[PATCH] D124671: [AMDGPU] Do not raise wave priority beyond a specific number of VALU instructions.
Ivan Kosarev via Phabricator via llvm-commits
llvm-commits at lists.llvm.org
Fri Aug 12 04:15:06 PDT 2022
kosarev marked 2 inline comments as done.
kosarev added a comment.
In D124671#3698865 <https://reviews.llvm.org/D124671#3698865>, @nhaehnle wrote:
> I don't quite follow the cross-basic-block logic. Given what I understand of the goal of the heuristic, I expect it to be: "insert a s_setprio 0 before the first long section of dense VALU that can happen after a VMEM load (if any)".
>
> Instead of `MBBInfo::LastVMEMLoad` I can see a `MBBInfo::LastVALUSequenceBreak` and an `MBBInfo::PastVMEMLoad` boolean to indicate whether a VMEM load can have been issued at the end of each basic block.
I think knowing if we are at a point past a VMEM load wouldn't help as there may be another VMEM load down the control flow. And a similar problem with the last sequence break as at where the sequence finally becomes 'long enough', we can have several points at which it begins.

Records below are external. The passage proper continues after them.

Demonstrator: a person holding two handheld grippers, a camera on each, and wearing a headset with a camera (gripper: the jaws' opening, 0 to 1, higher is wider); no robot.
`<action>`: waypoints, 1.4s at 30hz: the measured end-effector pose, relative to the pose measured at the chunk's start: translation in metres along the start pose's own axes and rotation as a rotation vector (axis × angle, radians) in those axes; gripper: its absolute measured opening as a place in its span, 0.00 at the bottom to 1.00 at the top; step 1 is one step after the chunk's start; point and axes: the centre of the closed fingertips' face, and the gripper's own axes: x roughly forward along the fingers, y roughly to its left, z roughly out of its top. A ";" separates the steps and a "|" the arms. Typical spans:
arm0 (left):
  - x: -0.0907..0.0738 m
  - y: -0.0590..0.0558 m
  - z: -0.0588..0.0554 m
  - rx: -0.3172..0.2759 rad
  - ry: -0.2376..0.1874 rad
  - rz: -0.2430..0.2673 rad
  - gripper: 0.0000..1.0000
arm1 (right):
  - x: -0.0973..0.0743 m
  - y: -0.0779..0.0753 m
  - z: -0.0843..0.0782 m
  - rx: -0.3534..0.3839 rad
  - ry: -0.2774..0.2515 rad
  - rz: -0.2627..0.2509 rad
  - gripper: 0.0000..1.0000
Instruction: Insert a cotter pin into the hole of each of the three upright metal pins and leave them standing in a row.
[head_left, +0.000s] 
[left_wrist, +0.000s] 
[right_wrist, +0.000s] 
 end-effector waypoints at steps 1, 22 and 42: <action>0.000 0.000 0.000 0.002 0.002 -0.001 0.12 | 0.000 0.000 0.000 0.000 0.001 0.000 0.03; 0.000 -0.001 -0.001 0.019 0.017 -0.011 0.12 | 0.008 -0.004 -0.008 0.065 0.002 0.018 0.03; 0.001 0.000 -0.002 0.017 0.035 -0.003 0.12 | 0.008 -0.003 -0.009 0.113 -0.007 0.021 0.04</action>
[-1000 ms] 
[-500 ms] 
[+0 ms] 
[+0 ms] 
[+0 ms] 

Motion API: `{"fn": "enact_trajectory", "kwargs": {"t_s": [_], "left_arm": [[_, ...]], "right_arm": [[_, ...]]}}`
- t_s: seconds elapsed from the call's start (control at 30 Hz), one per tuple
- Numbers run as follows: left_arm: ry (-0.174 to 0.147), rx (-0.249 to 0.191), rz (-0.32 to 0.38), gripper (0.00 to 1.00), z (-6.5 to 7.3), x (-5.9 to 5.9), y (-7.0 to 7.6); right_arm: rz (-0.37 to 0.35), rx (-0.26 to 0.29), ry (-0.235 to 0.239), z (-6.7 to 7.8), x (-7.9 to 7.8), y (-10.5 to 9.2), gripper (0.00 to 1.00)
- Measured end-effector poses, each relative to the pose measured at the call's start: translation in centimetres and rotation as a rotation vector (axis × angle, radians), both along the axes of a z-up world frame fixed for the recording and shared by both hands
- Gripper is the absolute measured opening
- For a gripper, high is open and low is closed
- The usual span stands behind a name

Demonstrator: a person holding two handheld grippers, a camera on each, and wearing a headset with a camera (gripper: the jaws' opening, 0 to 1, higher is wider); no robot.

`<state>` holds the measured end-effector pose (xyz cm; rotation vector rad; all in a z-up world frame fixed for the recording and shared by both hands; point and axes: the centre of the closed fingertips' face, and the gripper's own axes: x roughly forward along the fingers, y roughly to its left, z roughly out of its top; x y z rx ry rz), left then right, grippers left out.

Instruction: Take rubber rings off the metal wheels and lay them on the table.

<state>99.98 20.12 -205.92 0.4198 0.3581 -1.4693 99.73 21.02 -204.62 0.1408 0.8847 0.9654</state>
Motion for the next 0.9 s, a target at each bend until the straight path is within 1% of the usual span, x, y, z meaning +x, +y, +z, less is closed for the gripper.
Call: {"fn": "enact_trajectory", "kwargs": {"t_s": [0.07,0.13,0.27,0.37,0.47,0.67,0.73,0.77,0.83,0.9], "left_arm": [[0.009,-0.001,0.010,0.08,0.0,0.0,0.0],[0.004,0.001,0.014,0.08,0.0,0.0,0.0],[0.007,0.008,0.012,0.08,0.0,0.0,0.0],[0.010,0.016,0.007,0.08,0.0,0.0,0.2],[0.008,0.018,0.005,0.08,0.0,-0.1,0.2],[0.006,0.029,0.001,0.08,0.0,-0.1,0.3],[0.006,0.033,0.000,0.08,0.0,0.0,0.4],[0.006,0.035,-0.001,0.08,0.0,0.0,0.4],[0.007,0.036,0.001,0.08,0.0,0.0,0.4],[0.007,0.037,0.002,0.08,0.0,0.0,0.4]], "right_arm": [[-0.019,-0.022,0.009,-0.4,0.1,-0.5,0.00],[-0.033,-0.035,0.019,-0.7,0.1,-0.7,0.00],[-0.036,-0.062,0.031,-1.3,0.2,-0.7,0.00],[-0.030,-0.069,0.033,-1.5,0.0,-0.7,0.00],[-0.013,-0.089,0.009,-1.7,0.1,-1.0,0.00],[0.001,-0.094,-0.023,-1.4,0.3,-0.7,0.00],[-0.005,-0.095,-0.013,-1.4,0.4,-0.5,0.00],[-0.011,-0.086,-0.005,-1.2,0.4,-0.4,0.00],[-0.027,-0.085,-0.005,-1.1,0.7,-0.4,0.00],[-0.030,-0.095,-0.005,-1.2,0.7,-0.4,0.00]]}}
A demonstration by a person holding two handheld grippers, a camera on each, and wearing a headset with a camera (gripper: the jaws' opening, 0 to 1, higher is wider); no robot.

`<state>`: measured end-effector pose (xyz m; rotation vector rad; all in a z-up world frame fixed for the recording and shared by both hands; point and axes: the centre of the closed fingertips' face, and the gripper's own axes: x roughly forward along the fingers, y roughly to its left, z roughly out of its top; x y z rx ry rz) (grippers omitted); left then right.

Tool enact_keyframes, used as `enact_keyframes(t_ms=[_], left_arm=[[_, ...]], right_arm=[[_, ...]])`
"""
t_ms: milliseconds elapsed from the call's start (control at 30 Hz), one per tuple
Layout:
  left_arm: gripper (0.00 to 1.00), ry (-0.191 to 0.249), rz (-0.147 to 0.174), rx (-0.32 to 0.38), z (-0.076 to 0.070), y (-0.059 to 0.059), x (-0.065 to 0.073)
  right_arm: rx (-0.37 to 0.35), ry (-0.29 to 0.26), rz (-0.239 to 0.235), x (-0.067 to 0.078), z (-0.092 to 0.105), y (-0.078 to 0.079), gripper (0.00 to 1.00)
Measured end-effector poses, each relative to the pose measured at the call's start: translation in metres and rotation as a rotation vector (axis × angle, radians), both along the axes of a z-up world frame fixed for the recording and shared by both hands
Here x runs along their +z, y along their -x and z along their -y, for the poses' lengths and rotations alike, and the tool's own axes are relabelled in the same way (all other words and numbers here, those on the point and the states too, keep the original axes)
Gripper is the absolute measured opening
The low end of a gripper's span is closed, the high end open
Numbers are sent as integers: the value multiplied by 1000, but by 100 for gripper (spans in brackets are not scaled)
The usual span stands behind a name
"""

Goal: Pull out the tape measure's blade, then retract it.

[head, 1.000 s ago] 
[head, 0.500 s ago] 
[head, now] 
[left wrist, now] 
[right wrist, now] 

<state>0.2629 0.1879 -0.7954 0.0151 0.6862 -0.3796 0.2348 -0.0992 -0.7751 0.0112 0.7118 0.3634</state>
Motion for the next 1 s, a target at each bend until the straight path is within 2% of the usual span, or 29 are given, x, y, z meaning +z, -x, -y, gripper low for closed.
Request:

If I'm not wrong that there is no harm in lowering the priority immediately after VMEM loads, it seems it's still easier implementation-wise to track them and not other things. The updated version just makes sure we only consider VMEM loads that are followed by VALU sequences of the required length. Then the rest of the logic remains the same.
================
Comment at: llvm/lib/Target/AMDGPU/AMDGPUSetWavePriority.cpp:127-128
+ break;
+ if (SIInstrInfo::isVMEM(MI) && MI.mayLoad())
+ LastVMEMLoad = &MI;
+ if (SIInstrInfo::isVALU(MI))
----------------
kosarev wrote:
> nhaehnle wrote:
> > I believe NumVALUInsts should be reset to 0 here. It should probably also be reset at a number of other events, in particular DS instructions.
> >
> > The reasoning is that we want to lower priority just before running a long dense block of VALU, so that other waves have a better chance of running address calculation VALU.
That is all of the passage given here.